Grant Robertson embraces Prime Minister Jacinda Ardern after delivering the 2019 budget presentation at Parliament (Photo by Hagen Hopkins/Getty Images)

The well-meaning budget

Labour’s debut wellbeing budget is a solid jump to the social spending left but could hardly be described as transformational, writes Maria Slade in Wellington.

With its wood panelling and forest green décor parliament’s neo-classical 1920s debating chamber has a surprisingly inviting feel.

Normally a humble business reporter based on Auckland’s CBD fringe, I felt like a tourist in my own country attending the Beehive budget lockup yesterday and creeping into the public gallery to watch the man himself, Grant Robertson, proudly deliver his first wellbeing budget.

Jacinda Ardern, wearing a scarlet-red jacket for the occasion, embraced her minister of finance. Government MPs clapped on cue and passed round sweets. Job done, Robertson left the chamber as National leader Simon Bridges leapt to his feet and thundered that this was the “botched budget” following the leak-that-wasn’t-a-leak saga. Open democracy in action is an impressive sight.

Labour delivered some bold initiatives as it attempted to put its money where its mouth is and make good on its promise to put the wellbeing of New Zealanders at the core of its spending. A $1.9 billion package for mental health services. Another $1.1b to help vulnerable children. A $535m spend on indexing main benefits to wage increases and implementing other measures in line with the Welfare Expert Advisory Group’s recommendations. It’s hard to argue that this expenditure isn’t sorely needed.

Even the business groups didn’t hate it. “The Wellbeing Budget contains spending that would be positive for business and the economy,” BusinessNZ said primly.

The business wallahs particularly liked the $300m to plug New Zealand’s gaping hole in investment which sees promising Kiwi businesses forced overseas because they can’t find funding here.

This commitment to the risky business of venture capital is a courageous move to boost New Zealand’s innovation economy. While the $2m to $15m “valley of death” funding gap is a universally acknowledged and persistent problem for expanding firms, the fact remains some will fail or go overseas anyway with the inevitable hand-wringing over taxpayers’ money being wasted or supporting ventures that are now owned by Silicon Valley zillionaires.

Property sector bodies were disappointed there was nothing to bolster housing supply for middle New Zealand or further encourage healthier home standards. Given the headache that is KiwiBuild it is hardly surprising the government has steered away from the issue of housing this time around.
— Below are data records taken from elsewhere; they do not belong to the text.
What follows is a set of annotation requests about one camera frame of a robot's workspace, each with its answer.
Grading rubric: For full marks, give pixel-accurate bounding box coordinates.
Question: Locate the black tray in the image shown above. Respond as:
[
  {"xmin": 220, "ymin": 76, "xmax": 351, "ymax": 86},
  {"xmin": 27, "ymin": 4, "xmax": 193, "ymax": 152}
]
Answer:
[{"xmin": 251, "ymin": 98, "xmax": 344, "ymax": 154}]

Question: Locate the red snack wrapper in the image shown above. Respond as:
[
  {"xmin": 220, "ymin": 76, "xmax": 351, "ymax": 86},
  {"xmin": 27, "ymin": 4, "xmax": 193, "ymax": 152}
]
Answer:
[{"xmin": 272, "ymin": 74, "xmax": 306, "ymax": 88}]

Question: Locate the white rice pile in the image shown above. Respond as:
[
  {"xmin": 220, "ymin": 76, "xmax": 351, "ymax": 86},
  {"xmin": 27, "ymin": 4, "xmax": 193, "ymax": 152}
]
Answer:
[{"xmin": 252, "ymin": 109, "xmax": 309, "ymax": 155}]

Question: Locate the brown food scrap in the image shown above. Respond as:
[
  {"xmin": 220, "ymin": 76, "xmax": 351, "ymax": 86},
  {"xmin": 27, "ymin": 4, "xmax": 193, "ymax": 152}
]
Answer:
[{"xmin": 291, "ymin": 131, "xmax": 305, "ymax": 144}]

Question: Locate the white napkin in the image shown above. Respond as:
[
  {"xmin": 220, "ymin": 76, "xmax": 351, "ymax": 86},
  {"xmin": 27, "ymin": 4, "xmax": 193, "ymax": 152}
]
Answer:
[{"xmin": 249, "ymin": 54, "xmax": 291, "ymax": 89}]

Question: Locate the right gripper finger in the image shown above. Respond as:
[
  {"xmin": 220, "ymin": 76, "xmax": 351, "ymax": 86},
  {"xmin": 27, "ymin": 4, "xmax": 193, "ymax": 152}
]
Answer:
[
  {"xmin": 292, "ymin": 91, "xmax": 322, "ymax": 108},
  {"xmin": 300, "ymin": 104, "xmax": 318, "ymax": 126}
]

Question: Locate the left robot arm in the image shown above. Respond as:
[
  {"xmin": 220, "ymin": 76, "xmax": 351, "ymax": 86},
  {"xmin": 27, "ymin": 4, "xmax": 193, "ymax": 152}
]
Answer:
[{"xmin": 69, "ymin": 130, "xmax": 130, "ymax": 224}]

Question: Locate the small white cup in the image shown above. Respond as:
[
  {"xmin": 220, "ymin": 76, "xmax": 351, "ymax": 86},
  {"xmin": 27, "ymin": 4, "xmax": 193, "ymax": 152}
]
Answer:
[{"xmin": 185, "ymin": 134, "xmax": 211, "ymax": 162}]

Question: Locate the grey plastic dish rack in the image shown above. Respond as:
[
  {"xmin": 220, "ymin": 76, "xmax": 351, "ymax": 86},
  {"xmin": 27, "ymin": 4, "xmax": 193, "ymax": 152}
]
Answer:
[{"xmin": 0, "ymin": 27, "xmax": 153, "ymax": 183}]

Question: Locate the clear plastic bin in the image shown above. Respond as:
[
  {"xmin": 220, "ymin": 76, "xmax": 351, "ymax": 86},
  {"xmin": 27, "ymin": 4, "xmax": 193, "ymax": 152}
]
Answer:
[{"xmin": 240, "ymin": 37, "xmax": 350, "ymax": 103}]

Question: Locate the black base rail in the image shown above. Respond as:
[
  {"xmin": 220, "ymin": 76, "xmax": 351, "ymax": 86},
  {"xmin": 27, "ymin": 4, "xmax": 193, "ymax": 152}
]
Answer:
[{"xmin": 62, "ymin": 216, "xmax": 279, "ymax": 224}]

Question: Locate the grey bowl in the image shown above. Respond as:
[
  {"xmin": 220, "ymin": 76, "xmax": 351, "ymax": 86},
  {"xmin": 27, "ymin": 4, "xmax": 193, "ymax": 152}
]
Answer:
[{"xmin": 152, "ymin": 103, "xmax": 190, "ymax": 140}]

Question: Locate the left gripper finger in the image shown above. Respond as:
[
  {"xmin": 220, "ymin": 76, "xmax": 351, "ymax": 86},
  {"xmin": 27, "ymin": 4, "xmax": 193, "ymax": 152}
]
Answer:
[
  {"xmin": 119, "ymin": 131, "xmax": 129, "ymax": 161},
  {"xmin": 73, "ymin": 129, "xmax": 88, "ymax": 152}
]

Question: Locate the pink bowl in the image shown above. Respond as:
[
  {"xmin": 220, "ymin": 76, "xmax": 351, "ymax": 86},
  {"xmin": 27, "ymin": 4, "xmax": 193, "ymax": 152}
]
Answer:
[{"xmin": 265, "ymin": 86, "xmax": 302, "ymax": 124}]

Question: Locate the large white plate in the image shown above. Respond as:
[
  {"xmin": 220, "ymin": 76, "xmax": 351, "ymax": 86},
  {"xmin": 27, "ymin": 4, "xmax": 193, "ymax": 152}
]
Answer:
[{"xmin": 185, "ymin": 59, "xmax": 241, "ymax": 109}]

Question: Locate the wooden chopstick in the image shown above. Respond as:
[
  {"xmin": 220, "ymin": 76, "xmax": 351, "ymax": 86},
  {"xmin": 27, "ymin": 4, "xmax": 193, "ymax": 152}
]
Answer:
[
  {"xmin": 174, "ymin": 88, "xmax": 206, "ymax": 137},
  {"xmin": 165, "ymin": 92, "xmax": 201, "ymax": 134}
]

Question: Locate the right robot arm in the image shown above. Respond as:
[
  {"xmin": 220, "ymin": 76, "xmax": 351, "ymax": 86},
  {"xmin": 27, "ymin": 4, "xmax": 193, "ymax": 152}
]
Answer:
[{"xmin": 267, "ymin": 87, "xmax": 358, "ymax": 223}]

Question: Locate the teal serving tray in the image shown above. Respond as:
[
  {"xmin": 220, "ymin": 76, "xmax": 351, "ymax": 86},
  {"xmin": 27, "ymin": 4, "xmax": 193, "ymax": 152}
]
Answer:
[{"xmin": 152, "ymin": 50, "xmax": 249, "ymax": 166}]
Industry groups were receptive to the news that the government will establish New Zealand’s first ever long-term infrastructure plan, however. This will be a 30-year strategy for the country’s infrastructure needs giving businesses more certainty about upcoming projects.
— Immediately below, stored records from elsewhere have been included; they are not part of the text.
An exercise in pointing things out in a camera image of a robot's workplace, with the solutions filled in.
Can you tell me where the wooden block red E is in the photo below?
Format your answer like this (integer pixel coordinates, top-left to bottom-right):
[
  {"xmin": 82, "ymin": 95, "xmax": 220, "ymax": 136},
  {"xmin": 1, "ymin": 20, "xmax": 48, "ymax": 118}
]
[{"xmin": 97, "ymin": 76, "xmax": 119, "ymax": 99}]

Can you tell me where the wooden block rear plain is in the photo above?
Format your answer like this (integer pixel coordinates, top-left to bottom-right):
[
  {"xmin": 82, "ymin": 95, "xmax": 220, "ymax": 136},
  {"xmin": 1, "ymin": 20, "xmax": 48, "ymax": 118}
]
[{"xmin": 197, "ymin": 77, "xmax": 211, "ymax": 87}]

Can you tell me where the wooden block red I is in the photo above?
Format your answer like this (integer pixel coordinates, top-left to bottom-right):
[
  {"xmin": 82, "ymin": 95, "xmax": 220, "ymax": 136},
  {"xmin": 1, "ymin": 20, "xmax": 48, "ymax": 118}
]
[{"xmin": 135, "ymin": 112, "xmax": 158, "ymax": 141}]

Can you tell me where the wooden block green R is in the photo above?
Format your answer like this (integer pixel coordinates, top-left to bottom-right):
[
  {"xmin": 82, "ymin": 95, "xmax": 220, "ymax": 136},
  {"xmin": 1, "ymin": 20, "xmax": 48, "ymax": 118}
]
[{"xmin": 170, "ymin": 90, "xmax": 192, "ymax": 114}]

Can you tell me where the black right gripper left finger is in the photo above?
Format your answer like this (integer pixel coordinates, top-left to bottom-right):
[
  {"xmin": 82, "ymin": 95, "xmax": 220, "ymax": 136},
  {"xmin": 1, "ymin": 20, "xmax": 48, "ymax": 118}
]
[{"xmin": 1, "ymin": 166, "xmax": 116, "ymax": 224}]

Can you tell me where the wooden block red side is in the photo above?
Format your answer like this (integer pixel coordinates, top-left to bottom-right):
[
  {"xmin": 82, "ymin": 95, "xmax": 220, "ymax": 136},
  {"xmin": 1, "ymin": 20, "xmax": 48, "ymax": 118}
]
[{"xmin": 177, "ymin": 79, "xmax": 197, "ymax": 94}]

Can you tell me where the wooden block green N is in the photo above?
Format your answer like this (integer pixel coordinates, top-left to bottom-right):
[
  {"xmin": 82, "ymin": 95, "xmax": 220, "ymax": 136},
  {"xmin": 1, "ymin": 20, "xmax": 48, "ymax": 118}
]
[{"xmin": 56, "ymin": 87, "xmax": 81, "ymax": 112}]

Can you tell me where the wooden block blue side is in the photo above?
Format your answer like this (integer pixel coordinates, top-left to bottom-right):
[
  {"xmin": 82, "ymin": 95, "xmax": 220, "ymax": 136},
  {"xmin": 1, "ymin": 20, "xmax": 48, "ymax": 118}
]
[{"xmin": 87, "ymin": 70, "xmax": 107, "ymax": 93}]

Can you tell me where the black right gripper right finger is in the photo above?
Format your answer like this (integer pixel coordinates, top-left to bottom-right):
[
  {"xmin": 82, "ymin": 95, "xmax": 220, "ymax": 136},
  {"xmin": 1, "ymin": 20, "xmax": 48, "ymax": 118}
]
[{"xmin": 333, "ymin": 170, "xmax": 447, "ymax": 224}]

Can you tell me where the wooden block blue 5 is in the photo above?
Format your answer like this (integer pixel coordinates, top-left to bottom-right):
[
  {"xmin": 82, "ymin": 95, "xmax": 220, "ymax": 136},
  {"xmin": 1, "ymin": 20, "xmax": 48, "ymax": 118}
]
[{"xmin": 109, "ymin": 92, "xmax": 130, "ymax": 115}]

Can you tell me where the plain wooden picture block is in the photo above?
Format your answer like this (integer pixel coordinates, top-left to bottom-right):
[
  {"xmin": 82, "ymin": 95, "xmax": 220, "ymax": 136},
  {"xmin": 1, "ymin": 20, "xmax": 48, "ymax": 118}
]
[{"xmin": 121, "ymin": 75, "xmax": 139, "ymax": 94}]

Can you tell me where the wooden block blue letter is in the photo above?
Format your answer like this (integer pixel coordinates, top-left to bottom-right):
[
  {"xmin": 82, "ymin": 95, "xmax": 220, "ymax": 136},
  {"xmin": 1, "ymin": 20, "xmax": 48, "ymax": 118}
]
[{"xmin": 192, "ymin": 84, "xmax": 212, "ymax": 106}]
They were also keen on training initiatives such as the reallocation of $197m from the unspent fees free policy into vocational education, because while all this spending on infrastructure and new mental health services is great news it will require more skilled workers in the midst of an existing skills shortage. It is not entirely clear where all these additional talented and trained up people are supposed to come from.

After Labour’s embarrassing backdown over a capital gains tax the budget was all but silent on tax matters. Tax is the elephant in the room. If the government wants to continue down the wellbeing route it has to be able to pay for it. It’s in the ballpark this year with an expected surplus of $3.5b and new spending of $3.8b, but at some stage New Zealand will be forced to face the fact that a large proportion of our revenue comes from taxing salaries and wages. With an ageing population and slowing immigration we will run out of income to tax and some form of wealth tax will be inevitable. “

The personal taxation goose continues to be plucked pretty hard,” as Deloitte chief executive Thomas Pippos put it. But that debate is clearly for another budget day.
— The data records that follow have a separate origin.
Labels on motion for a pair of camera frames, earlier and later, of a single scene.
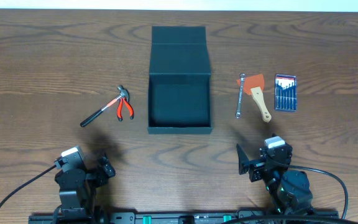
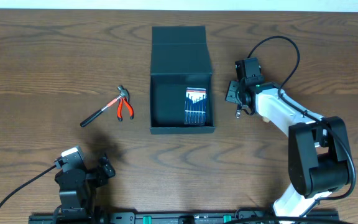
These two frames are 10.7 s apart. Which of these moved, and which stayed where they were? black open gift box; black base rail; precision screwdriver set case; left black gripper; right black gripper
Moved: right black gripper; precision screwdriver set case
Stayed: left black gripper; black open gift box; black base rail
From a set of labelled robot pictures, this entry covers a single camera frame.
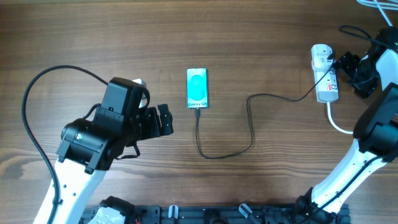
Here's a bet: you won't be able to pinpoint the black left camera cable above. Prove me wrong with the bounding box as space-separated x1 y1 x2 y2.
21 65 109 224

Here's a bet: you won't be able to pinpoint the teal screen Galaxy smartphone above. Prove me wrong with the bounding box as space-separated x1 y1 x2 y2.
186 68 209 109

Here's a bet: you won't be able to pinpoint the white power strip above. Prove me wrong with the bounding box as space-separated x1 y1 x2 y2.
311 44 338 103

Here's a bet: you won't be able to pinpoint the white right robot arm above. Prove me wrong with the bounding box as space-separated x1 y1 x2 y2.
290 26 397 223

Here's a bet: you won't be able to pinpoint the white power strip cord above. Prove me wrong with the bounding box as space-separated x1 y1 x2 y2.
326 0 394 135

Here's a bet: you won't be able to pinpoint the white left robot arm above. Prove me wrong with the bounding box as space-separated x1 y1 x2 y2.
34 77 173 223

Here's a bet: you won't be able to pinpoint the white USB charger plug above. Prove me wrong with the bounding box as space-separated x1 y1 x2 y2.
312 54 333 72

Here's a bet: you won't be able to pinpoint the black USB charging cable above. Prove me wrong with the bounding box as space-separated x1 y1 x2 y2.
195 50 337 160

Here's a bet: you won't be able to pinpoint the white cables at corner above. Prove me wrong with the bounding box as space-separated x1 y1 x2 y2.
356 0 398 12

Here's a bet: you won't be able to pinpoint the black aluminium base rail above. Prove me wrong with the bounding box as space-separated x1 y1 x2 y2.
80 203 351 224
At this point in the wellbeing game the government’s new initiatives are a small fraction of the $400 billion it will spend over the next four years. The vast bulk of government expenditure goes on business-as-usual bills like pension payments and healthcare. Robertson has said eventually it plans to put this kind of spending under the wellbeing microscope as well, but Rome wasn’t built in a day.

Nonetheless you’d hope the Romans achieved a metre or two of roading in a 24-hour period. The Council of Trade Unions calls Labour’s debut wellbeing budget “the first step towards a people-focused future”, and that’s probably fair. It’s a solid jump to the social spending left and a well-meaning start, but it could hardly be described as transformational.